Ja bym już wolał rozpuszczalną pić, niż z kapsułki...
Jak się lubi dobrą kawę, a kasy mało, to proponuję zakup drIpa (koniecznie ceramiczny lub szklany, koniecznie Hario), najtańszy przyzwoity młynek (może być ręczny) i ew. jeszcze dzbanek z długą wylewką.
Termometr i wagę zakładam, że większość w domu ma.
Do tego oczywiście odpowiednio wypalona (świeża!) kawa: znam i polecam Java Coffee Company, Kofi Brand i Coffee Profficiency.
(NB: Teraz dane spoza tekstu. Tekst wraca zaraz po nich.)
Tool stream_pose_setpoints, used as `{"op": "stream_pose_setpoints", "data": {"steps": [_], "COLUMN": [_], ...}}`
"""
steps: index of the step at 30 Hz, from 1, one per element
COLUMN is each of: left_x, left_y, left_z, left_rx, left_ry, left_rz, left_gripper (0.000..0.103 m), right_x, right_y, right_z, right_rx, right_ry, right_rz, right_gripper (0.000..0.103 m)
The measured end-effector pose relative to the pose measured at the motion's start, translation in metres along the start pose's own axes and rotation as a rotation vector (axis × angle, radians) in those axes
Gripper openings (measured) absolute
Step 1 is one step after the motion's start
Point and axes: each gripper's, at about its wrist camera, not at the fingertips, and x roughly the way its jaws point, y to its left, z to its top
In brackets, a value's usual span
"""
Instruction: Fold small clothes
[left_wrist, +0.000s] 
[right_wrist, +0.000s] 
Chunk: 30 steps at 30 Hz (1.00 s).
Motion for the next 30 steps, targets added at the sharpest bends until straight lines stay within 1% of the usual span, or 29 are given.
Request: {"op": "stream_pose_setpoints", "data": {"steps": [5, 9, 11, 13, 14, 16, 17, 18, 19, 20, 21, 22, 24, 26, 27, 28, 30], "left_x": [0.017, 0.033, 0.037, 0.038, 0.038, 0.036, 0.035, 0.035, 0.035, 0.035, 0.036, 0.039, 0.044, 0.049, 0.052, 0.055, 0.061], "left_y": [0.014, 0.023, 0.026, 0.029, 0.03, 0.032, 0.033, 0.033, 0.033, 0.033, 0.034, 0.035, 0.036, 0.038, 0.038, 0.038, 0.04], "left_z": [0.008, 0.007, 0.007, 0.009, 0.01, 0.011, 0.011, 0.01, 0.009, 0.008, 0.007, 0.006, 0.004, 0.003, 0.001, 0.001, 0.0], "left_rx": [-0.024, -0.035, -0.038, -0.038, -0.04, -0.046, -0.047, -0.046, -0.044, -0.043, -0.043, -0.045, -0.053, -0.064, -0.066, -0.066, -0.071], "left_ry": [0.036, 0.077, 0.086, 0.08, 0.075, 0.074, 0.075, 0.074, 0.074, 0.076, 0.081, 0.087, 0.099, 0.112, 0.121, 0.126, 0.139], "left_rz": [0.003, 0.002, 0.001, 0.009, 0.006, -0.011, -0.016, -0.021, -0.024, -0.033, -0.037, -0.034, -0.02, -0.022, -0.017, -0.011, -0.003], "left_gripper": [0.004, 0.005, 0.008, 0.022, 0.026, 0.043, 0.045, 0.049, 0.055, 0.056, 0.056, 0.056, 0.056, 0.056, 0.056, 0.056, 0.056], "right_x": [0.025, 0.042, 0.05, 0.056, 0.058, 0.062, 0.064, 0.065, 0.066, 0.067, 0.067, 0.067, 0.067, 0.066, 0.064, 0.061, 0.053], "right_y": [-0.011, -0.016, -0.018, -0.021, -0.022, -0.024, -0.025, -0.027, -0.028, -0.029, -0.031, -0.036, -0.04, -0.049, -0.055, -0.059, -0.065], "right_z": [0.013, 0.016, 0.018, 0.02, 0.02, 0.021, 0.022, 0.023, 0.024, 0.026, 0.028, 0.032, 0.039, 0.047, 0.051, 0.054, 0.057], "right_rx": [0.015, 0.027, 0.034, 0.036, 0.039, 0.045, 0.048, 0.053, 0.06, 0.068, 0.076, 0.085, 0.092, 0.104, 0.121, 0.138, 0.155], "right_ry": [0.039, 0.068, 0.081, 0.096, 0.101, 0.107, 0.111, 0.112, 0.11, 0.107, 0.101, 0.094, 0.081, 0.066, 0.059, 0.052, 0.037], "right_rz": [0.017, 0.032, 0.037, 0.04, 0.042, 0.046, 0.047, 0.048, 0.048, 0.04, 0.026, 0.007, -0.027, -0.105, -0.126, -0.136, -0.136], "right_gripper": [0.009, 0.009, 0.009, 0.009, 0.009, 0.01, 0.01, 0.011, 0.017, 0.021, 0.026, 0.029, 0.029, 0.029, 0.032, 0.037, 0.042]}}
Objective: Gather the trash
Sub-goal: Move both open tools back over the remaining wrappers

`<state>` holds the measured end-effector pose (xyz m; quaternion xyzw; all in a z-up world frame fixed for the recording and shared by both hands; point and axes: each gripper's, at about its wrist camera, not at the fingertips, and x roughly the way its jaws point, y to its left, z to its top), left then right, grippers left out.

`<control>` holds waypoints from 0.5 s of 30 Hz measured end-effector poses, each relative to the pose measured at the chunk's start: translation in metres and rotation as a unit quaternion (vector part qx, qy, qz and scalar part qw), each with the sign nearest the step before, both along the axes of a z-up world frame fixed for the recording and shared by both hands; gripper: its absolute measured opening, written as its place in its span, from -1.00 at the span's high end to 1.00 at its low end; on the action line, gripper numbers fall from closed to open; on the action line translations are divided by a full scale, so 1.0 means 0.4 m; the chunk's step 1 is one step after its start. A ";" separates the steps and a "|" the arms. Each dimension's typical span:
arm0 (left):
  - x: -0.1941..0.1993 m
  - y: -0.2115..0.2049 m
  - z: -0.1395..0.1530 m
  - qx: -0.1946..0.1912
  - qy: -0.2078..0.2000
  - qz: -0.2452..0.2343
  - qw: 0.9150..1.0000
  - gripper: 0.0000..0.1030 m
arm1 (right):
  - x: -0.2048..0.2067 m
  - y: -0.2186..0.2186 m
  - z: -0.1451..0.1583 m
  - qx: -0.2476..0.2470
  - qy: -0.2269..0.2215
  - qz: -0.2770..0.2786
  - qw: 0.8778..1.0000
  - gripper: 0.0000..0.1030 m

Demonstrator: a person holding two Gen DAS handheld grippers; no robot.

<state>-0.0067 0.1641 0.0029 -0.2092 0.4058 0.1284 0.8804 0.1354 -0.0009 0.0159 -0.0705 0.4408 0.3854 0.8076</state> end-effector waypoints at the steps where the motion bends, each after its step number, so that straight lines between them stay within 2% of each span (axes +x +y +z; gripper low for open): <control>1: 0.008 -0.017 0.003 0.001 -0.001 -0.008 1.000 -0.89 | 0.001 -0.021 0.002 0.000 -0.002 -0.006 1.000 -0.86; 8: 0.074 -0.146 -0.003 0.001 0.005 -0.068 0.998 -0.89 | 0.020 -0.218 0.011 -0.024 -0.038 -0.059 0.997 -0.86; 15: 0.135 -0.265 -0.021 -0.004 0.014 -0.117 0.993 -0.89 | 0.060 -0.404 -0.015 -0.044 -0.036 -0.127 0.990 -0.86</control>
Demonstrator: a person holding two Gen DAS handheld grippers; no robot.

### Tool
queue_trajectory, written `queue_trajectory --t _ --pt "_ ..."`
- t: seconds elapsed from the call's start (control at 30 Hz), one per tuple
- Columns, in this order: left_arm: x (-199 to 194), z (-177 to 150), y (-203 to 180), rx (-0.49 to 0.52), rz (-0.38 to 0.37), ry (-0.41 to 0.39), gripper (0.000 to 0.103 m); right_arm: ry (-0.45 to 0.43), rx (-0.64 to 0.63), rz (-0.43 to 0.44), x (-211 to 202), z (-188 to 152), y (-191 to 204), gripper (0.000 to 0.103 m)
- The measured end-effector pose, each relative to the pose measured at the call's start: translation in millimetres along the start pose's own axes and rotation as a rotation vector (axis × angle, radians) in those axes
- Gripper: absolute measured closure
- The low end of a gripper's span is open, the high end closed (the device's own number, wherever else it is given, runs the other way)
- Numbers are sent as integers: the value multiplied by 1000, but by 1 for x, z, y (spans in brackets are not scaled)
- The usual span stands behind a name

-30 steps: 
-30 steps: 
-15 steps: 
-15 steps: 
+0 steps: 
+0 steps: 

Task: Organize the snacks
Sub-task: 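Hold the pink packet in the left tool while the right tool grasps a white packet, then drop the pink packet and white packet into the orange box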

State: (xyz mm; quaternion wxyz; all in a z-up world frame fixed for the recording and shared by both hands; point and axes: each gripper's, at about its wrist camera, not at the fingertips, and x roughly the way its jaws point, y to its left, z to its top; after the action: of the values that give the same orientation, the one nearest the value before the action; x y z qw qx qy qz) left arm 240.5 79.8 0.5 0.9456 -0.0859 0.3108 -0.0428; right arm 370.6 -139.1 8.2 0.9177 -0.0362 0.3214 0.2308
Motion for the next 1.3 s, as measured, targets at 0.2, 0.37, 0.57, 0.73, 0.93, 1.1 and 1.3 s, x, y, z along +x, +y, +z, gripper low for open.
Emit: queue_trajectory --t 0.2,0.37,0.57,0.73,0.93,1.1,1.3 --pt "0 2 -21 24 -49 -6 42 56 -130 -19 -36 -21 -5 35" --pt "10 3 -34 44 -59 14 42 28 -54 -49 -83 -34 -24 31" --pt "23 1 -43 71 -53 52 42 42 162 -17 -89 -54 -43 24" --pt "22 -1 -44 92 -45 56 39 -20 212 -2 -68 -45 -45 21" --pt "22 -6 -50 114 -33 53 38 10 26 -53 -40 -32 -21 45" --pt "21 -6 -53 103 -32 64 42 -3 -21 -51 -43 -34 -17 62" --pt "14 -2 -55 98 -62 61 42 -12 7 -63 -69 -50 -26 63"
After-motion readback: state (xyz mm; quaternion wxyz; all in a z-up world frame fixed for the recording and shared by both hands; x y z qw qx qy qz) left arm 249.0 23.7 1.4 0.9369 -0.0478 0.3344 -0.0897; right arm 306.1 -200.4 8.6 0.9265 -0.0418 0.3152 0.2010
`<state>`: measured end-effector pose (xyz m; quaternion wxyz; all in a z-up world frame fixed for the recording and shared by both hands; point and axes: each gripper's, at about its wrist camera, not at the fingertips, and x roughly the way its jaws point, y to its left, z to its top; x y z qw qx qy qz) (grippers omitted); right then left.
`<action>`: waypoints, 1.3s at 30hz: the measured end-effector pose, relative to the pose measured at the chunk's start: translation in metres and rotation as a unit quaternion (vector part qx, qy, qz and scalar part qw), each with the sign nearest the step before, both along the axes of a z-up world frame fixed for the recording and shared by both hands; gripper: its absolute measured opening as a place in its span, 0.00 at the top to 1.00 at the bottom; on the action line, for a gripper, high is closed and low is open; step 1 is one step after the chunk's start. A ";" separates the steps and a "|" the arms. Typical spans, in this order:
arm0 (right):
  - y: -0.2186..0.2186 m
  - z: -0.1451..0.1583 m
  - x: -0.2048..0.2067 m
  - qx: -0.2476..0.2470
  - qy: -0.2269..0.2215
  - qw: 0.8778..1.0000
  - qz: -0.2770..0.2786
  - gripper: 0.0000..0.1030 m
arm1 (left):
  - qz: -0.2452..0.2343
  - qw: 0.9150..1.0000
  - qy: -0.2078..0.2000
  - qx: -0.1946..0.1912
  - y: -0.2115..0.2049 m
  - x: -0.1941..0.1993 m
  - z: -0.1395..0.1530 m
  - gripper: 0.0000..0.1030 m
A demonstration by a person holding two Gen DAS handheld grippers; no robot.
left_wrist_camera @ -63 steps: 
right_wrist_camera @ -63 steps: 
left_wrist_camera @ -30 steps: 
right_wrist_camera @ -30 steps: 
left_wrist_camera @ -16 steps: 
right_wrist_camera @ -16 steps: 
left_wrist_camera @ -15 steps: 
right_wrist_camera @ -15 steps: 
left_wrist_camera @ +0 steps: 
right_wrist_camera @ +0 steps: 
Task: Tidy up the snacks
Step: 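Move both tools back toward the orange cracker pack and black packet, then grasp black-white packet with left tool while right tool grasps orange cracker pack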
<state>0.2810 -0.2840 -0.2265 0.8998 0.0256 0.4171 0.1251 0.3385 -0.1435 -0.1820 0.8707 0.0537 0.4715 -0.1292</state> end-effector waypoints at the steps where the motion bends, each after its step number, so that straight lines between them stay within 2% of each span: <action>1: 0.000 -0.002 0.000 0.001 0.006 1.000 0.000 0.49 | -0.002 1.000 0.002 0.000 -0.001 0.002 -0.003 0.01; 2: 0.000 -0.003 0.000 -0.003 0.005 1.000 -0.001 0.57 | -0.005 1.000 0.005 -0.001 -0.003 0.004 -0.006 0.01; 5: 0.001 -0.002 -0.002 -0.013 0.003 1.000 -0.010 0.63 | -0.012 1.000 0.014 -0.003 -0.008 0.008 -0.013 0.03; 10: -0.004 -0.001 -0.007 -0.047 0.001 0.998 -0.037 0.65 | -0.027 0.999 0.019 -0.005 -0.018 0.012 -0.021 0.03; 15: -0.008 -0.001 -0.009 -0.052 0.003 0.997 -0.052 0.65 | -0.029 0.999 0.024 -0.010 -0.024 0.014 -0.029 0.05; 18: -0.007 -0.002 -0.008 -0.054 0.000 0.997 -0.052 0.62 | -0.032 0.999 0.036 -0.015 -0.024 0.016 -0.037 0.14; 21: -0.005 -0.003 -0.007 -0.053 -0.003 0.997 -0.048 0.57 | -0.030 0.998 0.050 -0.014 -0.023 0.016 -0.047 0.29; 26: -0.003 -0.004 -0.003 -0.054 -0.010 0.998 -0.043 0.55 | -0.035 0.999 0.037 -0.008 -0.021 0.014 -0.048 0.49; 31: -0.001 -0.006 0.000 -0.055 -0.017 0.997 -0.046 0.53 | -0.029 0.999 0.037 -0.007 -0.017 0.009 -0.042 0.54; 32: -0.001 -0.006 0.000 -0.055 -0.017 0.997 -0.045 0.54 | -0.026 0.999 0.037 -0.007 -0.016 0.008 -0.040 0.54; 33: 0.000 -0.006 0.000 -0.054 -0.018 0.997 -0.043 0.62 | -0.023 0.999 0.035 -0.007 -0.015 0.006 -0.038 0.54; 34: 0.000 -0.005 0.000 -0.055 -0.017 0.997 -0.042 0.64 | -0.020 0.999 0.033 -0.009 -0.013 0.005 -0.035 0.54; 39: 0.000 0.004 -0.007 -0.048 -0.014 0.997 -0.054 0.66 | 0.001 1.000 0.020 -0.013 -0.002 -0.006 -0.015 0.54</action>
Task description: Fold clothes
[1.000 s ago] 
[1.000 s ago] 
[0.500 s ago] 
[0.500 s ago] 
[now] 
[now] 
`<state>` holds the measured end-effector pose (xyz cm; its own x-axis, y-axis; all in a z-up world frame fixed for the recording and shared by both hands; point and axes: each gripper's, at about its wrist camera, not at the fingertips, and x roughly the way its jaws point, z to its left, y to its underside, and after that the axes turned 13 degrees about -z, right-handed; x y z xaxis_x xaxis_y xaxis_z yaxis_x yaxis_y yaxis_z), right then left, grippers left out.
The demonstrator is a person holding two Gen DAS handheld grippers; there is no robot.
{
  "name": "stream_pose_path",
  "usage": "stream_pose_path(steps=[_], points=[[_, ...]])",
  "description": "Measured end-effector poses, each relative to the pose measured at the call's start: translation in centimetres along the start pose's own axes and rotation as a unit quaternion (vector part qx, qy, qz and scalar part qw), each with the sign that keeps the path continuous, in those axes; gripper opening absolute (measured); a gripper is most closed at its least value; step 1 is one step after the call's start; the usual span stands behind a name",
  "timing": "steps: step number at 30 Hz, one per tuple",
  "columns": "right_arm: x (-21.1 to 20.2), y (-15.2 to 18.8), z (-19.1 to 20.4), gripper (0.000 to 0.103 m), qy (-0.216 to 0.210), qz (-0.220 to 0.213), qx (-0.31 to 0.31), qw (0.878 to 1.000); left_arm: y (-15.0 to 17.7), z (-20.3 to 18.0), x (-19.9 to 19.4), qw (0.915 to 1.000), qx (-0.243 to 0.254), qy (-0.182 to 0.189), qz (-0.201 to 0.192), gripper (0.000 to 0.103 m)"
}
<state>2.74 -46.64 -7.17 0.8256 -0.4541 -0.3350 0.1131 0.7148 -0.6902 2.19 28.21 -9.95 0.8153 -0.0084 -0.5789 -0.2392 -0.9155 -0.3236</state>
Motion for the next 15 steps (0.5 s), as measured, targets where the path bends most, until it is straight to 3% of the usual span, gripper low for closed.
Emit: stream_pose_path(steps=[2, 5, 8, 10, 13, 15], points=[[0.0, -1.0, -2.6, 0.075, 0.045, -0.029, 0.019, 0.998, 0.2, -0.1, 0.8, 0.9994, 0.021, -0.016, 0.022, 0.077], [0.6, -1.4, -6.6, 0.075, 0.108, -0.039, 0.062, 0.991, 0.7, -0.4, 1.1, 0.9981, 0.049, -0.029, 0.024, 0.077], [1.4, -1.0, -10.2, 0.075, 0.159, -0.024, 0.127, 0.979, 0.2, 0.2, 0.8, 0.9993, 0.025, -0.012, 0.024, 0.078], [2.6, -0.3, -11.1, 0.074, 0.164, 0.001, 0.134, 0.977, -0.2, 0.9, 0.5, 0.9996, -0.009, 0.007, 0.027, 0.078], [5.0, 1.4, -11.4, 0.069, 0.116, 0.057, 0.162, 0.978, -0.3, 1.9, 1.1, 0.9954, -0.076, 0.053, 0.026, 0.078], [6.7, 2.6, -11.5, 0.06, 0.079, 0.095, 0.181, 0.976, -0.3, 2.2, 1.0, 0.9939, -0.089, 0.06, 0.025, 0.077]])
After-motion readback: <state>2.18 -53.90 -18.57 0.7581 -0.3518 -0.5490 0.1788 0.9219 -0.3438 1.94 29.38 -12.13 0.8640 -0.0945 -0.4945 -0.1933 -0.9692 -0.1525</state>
Jeśli espresso, to niestety nie mam dobrych wieści: tylko ekspresy gastronomiczne dają naprawdę dobrą powtarzalność, a taki ekspres w domu to utrapienie: rozgrzewa się pół godziny, trzeba go co wieczór myć (przy odrobinie wprawy pół godziny), wymaga trzeciej fazy i nie w każdej kuchni się zmieści.
Cenowo nie odbiegają od ekspresów domowych, chyba, że wejdziemy na półkę maszyn wysokiej klasy (La Marzocco Strada, Simonelli Slayer).
Dodatkowo, Nexpresso jest wrażliwe na taką ilość trudnych kontrolowania czynników, że zrobienie pijalnego bez treningu jest równie prawdopodobne to, że schudnę 20kg i sam zaprojektuję podłogówki 3-way.
Reasumując, espresso u dobrego baristy! (W Warszawie znam kilka miejsc, mogę podpowiedzieć).
Pisze to jako miłośnik kawy i partner jednej z lepszych baristek (kawy w domu nie pijemy w ogóle, przymierzamy się do alternatyw, ale raczej do treningu przed zawodami).